● Task item
From the first entry to the last, repeat them all exactly.

● Extracted records
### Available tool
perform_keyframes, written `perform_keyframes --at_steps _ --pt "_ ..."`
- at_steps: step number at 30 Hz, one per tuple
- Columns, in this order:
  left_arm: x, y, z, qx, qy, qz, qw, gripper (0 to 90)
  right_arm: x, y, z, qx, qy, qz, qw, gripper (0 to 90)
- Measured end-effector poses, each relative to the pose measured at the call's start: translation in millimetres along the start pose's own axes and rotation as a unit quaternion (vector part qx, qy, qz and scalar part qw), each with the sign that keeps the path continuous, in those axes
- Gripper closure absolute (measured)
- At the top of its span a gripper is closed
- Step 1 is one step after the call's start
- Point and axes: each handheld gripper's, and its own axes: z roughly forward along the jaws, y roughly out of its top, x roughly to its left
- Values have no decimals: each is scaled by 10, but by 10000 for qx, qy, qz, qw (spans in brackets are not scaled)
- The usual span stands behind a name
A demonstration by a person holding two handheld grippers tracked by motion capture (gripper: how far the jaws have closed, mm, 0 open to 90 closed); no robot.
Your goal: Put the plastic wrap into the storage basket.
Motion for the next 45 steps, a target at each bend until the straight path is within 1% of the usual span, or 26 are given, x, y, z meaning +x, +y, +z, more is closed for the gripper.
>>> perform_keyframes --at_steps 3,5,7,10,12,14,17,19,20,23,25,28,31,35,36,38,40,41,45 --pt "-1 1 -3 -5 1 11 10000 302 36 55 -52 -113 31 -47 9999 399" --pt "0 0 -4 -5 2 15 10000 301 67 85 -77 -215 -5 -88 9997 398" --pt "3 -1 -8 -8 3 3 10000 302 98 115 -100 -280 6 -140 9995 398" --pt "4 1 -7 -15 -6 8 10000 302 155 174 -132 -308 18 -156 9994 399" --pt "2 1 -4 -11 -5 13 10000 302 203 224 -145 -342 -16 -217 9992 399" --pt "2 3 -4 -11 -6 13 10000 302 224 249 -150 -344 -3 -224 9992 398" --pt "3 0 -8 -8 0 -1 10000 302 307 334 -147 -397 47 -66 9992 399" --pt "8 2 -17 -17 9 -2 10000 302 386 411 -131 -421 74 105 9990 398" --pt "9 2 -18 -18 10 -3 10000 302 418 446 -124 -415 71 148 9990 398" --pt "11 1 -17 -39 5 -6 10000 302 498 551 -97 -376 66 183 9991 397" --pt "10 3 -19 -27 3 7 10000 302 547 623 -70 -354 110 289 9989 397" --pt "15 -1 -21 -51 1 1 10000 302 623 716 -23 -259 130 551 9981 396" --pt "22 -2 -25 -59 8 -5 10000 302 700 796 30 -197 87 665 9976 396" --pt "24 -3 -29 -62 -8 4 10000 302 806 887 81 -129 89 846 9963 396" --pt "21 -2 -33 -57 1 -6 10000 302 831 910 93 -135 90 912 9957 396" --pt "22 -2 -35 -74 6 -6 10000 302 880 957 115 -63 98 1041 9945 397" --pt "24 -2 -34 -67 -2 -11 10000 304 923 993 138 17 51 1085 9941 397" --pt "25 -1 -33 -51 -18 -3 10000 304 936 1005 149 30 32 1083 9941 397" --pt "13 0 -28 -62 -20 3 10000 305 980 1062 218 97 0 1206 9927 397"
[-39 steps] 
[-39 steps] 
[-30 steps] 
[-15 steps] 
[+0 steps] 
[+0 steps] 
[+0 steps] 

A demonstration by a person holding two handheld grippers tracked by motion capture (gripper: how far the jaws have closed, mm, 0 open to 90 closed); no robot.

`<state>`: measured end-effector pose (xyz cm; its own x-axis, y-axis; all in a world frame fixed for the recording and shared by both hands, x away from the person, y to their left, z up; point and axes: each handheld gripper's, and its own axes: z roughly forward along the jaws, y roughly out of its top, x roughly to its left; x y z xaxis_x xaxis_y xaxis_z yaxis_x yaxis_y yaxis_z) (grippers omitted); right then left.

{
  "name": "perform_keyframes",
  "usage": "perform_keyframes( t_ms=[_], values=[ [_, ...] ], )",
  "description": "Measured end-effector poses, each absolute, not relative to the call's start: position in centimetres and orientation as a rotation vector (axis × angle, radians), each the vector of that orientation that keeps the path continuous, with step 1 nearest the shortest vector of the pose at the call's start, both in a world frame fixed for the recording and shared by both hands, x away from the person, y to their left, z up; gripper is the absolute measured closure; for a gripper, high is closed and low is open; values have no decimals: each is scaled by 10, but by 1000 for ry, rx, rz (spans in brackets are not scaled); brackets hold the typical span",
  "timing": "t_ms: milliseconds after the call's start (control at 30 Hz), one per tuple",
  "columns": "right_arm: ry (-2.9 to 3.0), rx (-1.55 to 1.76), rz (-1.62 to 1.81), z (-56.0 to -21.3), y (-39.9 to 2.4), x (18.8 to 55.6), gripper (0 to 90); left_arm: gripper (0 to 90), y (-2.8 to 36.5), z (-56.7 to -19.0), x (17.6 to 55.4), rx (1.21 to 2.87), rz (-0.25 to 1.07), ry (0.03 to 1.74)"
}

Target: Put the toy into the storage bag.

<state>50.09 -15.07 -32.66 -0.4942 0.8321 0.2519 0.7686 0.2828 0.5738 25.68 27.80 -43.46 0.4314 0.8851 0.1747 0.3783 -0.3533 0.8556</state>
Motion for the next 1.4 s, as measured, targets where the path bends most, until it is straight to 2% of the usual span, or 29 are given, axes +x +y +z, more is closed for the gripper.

● Finished exercise
### Available tool
perform_keyframes, written `perform_keyframes --at_steps _ --pt "_ ..."`
- at_steps: step number at 30 Hz, one per tuple
- Columns, in this order:
  left_arm: x, y, z, qx, qy, qz, qw, gripper (0 to 90)
  right_arm: x, y, z, qx, qy, qz, qw, gripper (0 to 90)
- Measured end-effector poses, each relative to the pose measured at the call's start: translation in millimetres along the start pose's own axes and rotation as a unit quaternion (vector part qx, qy, qz and scalar part qw), each with the sign that keeps the path continuous, in those axes
- Gripper closure absolute (measured)
- At the top of its span a gripper is closed
- Step 1 is one step after the call's start
- Point and axes: each handheld gripper's, and its own axes: z roughly forward along the jaws, y roughly out of its top, x roughly to its left
- Values have no decimals: each is scaled by 10, but by 10000 for qx, qy, qz, qw (spans in brackets are not scaled)
- The usual span stands behind a name
A demonstration by a person holding two handheld grippers tracked by motion capture (gripper: how far the jaws have closed, mm, 0 open to 90 closed); no robot.
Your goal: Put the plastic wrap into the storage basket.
Motion for the next 45 steps, a target at each bend until the straight path is within 1% of the usual span, or 26 are given, x, y, z meaning +x, +y, +z, more is closed for the gripper.
>>> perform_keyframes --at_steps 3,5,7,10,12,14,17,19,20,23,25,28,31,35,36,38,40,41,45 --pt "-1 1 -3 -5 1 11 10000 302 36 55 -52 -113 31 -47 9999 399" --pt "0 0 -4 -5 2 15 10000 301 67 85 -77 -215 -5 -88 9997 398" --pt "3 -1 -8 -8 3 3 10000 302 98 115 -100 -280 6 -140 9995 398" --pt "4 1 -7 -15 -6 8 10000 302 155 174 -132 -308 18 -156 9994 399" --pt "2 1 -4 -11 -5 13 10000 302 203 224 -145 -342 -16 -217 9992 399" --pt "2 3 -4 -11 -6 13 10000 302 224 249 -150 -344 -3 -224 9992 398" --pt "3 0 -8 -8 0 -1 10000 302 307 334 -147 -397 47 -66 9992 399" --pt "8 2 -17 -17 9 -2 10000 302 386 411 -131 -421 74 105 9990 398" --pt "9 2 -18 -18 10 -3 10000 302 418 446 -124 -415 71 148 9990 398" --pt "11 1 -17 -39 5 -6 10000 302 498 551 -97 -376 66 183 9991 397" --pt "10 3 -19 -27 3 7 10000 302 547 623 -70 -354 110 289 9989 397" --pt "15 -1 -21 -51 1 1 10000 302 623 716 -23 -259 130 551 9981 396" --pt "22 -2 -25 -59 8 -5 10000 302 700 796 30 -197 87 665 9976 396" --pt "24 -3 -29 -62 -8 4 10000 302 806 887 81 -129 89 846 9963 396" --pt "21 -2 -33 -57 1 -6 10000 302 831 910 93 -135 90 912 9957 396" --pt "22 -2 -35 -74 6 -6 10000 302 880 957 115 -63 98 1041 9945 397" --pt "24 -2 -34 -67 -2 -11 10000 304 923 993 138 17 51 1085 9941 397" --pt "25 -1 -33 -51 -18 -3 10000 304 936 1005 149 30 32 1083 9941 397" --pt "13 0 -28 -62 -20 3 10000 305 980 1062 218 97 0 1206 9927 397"
[-39 steps] 
[-39 steps] 
[-30 steps] 
[-15 steps] 
[+0 steps] 
[+0 steps] 
[+0 steps] 

A demonstration by a person holding two handheld grippers tracked by motion capture (gripper: how far the jaws have closed, mm, 0 open to 90 closed); no robot.

`<state>`: measured end-effector pose (xyz cm; its own x-axis, y-axis; all in a world frame fixed for the recording and shared by both hands, x away from the person, y to their left, z up; point and axes: each handheld gripper's, and its own axes: z roughly forward along the jaws, y roughly out of its top, x roughly to its left; x y z xaxis_x xaxis_y xaxis_z yaxis_x yaxis_y yaxis_z) (grippers omitted); right then left.

{
  "name": "perform_keyframes",
  "usage": "perform_keyframes( t_ms=[_], values=[ [_, ...] ], )",
  "description": "Measured end-effector poses, each absolute, not relative to the call's start: position in centimetres and orientation as a rotation vector (axis × angle, radians), each the vector of that orientation that keeps the path continuous, with step 1 nearest the shortest vector of the pose at the call's start, both in a world frame fixed for the recording and shared by both hands, x away from the person, y to their left, z up; gripper is the absolute measured closure; for a gripper, high is closed and low is open; values have no decimals: each is scaled by 10, but by 1000 for ry, rx, rz (spans in brackets are not scaled); brackets hold the typical span",
  "timing": "t_ms: milliseconds after the call's start (control at 30 Hz), one per tuple",
  "columns": "right_arm: ry (-2.9 to 3.0), rx (-1.55 to 1.76), rz (-1.62 to 1.81), z (-56.0 to -21.3), y (-39.9 to 2.4), x (18.8 to 55.6), gripper (0 to 90); left_arm: gripper (0 to 90), y (-2.8 to 36.5), z (-56.7 to -19.0), x (17.6 to 55.4), rx (1.21 to 2.87), rz (-0.25 to 1.07), ry (0.03 to 1.74)"
}

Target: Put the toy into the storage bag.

<state>50.09 -15.07 -32.66 -0.4942 0.8321 0.2519 0.7686 0.2828 0.5738 25.68 27.80 -43.46 0.4314 0.8851 0.1747 0.3783 -0.3533 0.8556</state>
Motion for the next 1.4 s, as measured, targets where the path bends most, until it is straight to 2% of the usual span, or 29 are given, axes +x +y +z, more is closed for the gripper.

Output for this exercise is now complete.